The Democratic memo, which was released by the White House at mid-afternoon on Saturday as Republican committee chairman Nunes was addressing the Conservative Political Action Committee, had been reviewed by the FBI and the Justice Department before its release, Schiff said.

"But it is unfortunate that the weekend release of the Democratic memo by the White House was delayed beyond what was necessary and to the advantage of those seeking to mislead the American public," he added.

The Democratic memo also disputes a Republican charge that the FBI initiated a counterintelligence investigation in late July 2016 based on an unverified dossier compiled by former British intelligence officer Christopher Steele and paid for by the Democratic National Committee through a law firm.

By then, the memo reveals, "the FBI had already opened sub-inquiries into a (redacted number of) individuals linked to the Trump campaign." All the names except Page's were blacked out, but a footnote names Gates, former Trump National Security Adviser Michael Flynn, campaign aide George Papadopoulos, and one-time Trump campaign manager Paul Manafort.
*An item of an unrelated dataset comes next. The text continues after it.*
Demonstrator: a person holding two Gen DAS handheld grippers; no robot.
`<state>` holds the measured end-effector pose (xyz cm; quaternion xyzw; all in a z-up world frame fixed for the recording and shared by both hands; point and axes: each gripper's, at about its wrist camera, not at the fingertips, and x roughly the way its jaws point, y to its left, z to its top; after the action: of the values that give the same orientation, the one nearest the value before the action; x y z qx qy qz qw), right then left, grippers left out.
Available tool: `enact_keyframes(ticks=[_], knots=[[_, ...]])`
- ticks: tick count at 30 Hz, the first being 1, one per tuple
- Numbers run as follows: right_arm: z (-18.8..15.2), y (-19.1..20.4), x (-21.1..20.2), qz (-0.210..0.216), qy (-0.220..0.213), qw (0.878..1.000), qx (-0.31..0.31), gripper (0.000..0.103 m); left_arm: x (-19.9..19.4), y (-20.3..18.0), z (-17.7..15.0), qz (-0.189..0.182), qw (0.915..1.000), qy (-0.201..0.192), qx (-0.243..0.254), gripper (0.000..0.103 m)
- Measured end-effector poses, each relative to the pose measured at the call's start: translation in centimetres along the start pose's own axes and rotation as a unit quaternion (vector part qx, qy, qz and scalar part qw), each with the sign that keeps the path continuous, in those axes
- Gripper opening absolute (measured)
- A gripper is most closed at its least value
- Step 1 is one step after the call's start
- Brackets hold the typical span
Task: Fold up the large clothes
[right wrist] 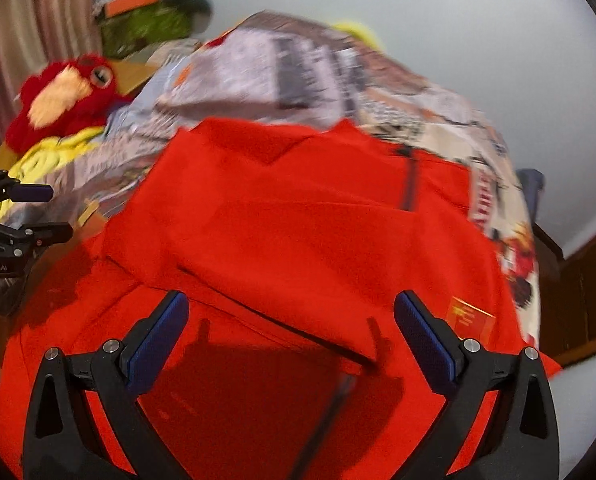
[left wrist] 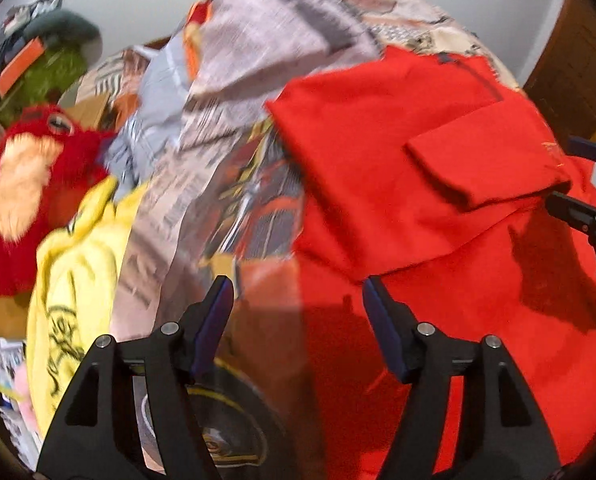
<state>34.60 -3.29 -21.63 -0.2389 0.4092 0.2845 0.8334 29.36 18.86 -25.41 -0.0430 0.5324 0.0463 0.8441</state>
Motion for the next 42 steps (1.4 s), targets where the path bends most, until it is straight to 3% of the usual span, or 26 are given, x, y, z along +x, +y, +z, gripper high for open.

All but Page and Manafort now have pleaded guilty to federal charges and are believed to be cooperating with Mueller.

The FBI received Steele's reporting in mid-September, more than seven weeks after launching its investigation of Page's ties to Russia.

The requests "made only narrow use of Steele's reporting, "chiefly his suspected July 2016 meetings in Moscow with Russian officials."

The Democrats also said the Justice Department's Oct. 21, 2016, application to the Foreign Intelligence Surveillance Court for warrants to monitor Page and three subsequent renewals offered "a multipronged rationale for surveiling Page," who by then had left Trump's campaign.

The memo raises but does not answer questions about whether Page or other Trump affiliates might have helped Russia craft a politically sophisticated cyber campaign to help Trump win the presidency by targeting specific groups, prejudices, and areas.

Mueller last week described those efforts in a detailed indictment of 13 Russians and three Russian companies for meddling in the 2016 election.

Russia denies charges that it interfered in the election.